--- PROBLEM STATEMENT ---
Drop every image, then reproduce the data exactly as given.

--- SUPPLIED INFORMATION ---
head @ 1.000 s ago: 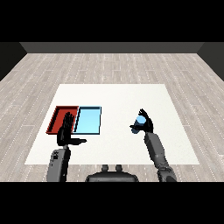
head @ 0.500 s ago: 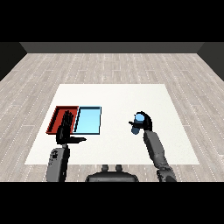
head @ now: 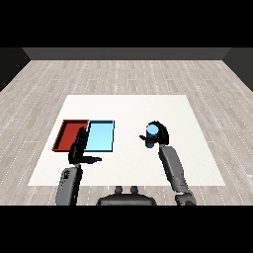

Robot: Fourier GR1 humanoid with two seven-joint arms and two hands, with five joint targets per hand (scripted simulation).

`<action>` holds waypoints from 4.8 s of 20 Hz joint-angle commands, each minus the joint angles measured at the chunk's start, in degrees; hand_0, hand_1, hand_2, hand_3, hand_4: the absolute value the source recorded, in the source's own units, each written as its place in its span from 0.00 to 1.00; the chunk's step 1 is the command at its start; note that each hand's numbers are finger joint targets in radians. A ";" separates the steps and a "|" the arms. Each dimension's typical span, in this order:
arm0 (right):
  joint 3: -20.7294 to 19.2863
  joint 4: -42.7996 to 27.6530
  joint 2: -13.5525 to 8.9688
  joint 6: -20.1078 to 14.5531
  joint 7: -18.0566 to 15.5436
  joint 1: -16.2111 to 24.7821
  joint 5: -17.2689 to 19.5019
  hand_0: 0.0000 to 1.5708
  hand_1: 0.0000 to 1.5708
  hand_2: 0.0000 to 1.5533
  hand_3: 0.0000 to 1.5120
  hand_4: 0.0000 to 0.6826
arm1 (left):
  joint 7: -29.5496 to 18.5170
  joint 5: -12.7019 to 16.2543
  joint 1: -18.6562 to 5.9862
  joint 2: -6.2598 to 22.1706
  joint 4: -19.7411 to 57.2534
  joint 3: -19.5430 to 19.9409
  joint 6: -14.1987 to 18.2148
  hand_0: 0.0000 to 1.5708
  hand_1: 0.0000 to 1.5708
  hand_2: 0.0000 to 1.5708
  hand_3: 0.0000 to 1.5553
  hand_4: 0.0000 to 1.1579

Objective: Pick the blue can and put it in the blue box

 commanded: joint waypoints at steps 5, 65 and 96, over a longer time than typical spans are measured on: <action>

--- OUTPUT FOR THIS EXERCISE ---
head @ 1.000 s ago: 
head @ 0.500 s ago: 
head @ now: 

Robot: Fourier GR1 humanoid with two seven-joint arms and two hands, with five joint targets per hand (scripted simulation).

`<action>` holds waypoints from 4.8 s of 20 Hz joint-angle commands, each minus the joint angles measured at the chunk's start, in degrees; hand_0, hand_1, hand_2, hand_3, hand_4: the absolute value the source recorded, in the source's own units, each written as its place in its span from 0.00 to 1.00; the chunk's step 1 is the command at its start; note that each hand's numbers are finger joint targets in radians. A ";" separates the steps and a "|" the arms. Each dimension's typical span, in this order:
arm0 (right):
  joint 3: -20.7294 to 19.2863
  joint 4: -42.7996 to 27.6530
  joint 2: -13.5525 to 8.9688
  joint 6: -20.1078 to 14.5531
  joint 7: -18.0566 to 15.5436
  joint 1: -16.2111 to 24.7821
  joint 5: -17.2689 to 19.5019
  hand_0: 0.0000 to 1.5708
  hand_1: 0.0000 to 1.5708
  hand_2: 0.0000 to 1.5533
  hand_3: 0.0000 to 1.5120
  hand_4: 0.0000 to 0.6826
arm1 (left):
  joint 7: -29.5496 to 18.5170
  joint 5: -12.7019 to 16.2543
  joint 1: -18.6562 to 5.9862
  joint 2: -6.2598 to 22.1706
  joint 4: -19.7411 to 57.2534
  joint 3: -19.5430 to 19.9409
  joint 6: -14.1987 to 18.2148
  hand_0: 0.0000 to 1.5708
  hand_1: 0.0000 to 1.5708
  hand_2: 0.0000 to 1.5708
  hand_3: 0.0000 to 1.5553
  hand_4: 0.0000 to 1.1579

Objective: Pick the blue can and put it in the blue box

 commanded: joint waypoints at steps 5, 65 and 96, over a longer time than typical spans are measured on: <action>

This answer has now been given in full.